The value of our shares may increase or decrease from time to time. There is no assurance whether, or at what rate, we will continue to pay dividends. The Securities Investor Protection Corporation, the Federal Deposit Insurance Corporation, or any other entity does not insure Plan accounts.
USE OF PROCEEDS
If we issue new shares of common stock under the Plan, the net proceeds will be added to our general funds and used for general corporate purposes.
SUMMARY OF PLAN HIGHLIGHTS
Because this section is a summary, it does not contain all the information that may be important to you. You should read the entire prospectus carefully.
How to Enroll
You need not be a shareholder to participate in the Plan. You may purchase your first shares through the Plan by completing an enrollment form and making an initial minimum cash investment of at least $500. An enrollment fee of $5 will be deducted from this amount prior to investment.
If you are already a shareholder but not a participant in the Plan, you can enroll by completing an enrollment form and sending it to the Plan administrator. You can deposit your shares for safekeeping or reinvest all or some of your dividends in our common stock.
We pay all administrative fees associated with purchases through the Plan; the only charge to you is a one-time enrollment fee of $5 plus a nominal commission fee (currently $.05) per purchased share.
Monthly Investments
After you enroll, you can make investments in any amount from a minimum of $100 to a maximum of $60,000 annually. Investments can be automatically deducted directly from your bank account each month provided the amount meets the minimum/maximum requirements. You can change the amount at any time provided you give the administrator proper instructions about any changes in time to process your request.
How to Pay for Shares
You can make purchases in various ways - by check, automatic deduction or dividend reinvestment. Your investment dollars (minus the enrollment and per share purchase fee) are fully used to purchase our shares.

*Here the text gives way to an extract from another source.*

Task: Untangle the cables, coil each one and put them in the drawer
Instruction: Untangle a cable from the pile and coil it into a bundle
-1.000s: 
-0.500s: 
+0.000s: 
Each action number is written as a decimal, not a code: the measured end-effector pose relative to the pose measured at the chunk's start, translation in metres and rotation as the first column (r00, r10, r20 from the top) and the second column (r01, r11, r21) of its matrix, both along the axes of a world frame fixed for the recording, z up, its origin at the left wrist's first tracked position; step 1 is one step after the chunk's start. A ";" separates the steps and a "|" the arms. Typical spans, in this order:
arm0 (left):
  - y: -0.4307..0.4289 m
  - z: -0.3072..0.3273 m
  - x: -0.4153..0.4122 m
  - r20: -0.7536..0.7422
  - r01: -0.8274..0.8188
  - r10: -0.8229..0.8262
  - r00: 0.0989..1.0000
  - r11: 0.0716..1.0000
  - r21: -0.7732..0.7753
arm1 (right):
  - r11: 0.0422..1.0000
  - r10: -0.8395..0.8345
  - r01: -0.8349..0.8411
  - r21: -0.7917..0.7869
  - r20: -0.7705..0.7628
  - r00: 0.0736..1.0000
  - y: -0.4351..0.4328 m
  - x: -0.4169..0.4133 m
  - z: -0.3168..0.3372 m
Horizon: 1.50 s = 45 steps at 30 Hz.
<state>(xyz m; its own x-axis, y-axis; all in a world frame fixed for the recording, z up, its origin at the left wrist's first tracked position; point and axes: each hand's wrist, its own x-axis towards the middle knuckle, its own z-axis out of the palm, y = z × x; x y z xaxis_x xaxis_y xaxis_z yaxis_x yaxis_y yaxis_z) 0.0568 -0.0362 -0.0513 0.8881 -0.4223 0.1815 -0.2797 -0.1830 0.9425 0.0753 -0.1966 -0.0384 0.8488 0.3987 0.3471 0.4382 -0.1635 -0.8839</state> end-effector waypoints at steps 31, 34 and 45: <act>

Reinvest Dividends Automatically
You can automatically reinvest all or part of your dividends in additional shares. If you reinvest partially in additional shares, you will receive your remaining dividends in cash.
10
Sell Plan Shares
Direct Deposit of Dividends
If you do not reinvest your dividends, you can have your dividend deposited directly into your checking or savings account by electronic transfer on the dividend payable date.
Certificate Safekeeping
Protect your stock certificates from loss, theft or damage by depositing your shares in your account for safekeeping. When you want certificates sent to you, you only need to send a written request.
TERMS OF THE PLAN
Eligibility
Any U.S. person or entity can participate in the Plan if they follow the steps described below under "Enrollment." A citizen or resident of a country outside the United States is also eligible if participation does not violate any governmental regulations or laws.
Enrollment
Read the prospectus carefully. If you are eligible and want to enroll in the Plan, complete and sign an enrollment form and return it to the Plan administrator. To participate in the Plan, you must do one or more of the following:
* |
Deposit certificate(s) representing one or more shares with the administrator for safekeeping. |
* |
Elect to reinvest cash dividends paid on at least one whole share. |
* |
Make an initial cash investment of at least $500 (and not more than $60,000 annually) (an enrollment fee of $5 will be deducted from this amount prior to investment). |
After the administrator approves your enrollment and receives your funds or securities, your participation in the Plan begins.
Initial and Optional Investments
Whether or not you are a shareholder, you may enroll in the Plan by making an initial investment of at least $500 (and no more than $60,000 annually), plus a one-time only enrollment fee of $5. After you enroll, you can make investments in any amount from a minimum of $100 to a maximum of $60,000 annually. You may not invest more than $60,000 during any calendar year, not counting qualified Plan distributions, if any. You have no obligation to make optional investments.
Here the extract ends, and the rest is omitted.